* _Task statement_
Could you reproduce all of these records exactly?

★ ★ ★ ★ ★ ★ ★

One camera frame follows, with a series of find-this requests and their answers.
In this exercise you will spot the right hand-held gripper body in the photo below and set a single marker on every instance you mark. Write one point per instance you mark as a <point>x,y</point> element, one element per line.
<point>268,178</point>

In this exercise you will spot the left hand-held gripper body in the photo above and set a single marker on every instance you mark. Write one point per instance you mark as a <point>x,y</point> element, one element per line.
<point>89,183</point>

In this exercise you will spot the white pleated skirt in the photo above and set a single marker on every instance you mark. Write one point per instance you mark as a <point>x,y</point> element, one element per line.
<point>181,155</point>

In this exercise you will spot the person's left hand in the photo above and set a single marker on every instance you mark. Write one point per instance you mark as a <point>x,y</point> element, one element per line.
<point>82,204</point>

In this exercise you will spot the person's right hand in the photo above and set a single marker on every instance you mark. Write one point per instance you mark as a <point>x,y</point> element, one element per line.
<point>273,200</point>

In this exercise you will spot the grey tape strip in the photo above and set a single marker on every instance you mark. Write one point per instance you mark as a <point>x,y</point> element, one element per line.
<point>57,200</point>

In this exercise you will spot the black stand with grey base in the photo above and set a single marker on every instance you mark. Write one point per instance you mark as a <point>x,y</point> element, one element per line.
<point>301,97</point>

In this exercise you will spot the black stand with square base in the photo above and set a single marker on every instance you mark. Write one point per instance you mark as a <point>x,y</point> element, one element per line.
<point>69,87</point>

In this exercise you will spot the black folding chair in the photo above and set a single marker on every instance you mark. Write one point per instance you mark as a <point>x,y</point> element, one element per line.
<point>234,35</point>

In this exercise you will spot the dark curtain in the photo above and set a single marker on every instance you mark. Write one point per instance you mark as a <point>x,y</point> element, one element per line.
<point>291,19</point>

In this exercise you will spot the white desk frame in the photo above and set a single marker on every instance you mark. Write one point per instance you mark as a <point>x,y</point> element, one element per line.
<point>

★ ★ ★ ★ ★ ★ ★

* _Response area_
One camera frame follows, with a series of find-this requests and their answers.
In this exercise you will spot the right hand-held gripper body in the photo below and set a single marker on every instance you mark. Write one point per instance you mark as a <point>x,y</point> element, one element per line.
<point>268,178</point>

In this exercise you will spot the left hand-held gripper body in the photo above and set a single marker on every instance you mark. Write one point per instance you mark as a <point>x,y</point> element, one element per line.
<point>89,183</point>

In this exercise you will spot the white pleated skirt in the photo above and set a single marker on every instance you mark. Write one point per instance you mark as a <point>x,y</point> element, one element per line.
<point>181,155</point>

In this exercise you will spot the person's left hand in the photo above and set a single marker on every instance you mark. Write one point per instance you mark as a <point>x,y</point> element, one element per line.
<point>82,204</point>

In this exercise you will spot the person's right hand in the photo above and set a single marker on every instance you mark. Write one point per instance you mark as a <point>x,y</point> element, one element per line.
<point>273,200</point>

In this exercise you will spot the grey tape strip in the photo above and set a single marker on every instance you mark. Write one point per instance you mark as a <point>x,y</point> element, one element per line.
<point>57,200</point>

In this exercise you will spot the black stand with grey base in the photo above and set a single marker on every instance you mark. Write one point per instance you mark as a <point>x,y</point> element, one element per line.
<point>301,97</point>

In this exercise you will spot the black stand with square base in the photo above and set a single marker on every instance you mark. Write one point per instance you mark as a <point>x,y</point> element, one element per line.
<point>69,87</point>

In this exercise you will spot the black folding chair in the photo above and set a single marker on every instance you mark. Write one point per instance you mark as a <point>x,y</point> element, one element per line.
<point>234,35</point>

In this exercise you will spot the dark curtain in the photo above and set a single marker on every instance you mark. Write one point per instance you mark as a <point>x,y</point> element, one element per line.
<point>291,19</point>

In this exercise you will spot the white desk frame in the photo above and set a single marker on every instance you mark. Write one point per instance you mark as a <point>x,y</point> element, one element per line.
<point>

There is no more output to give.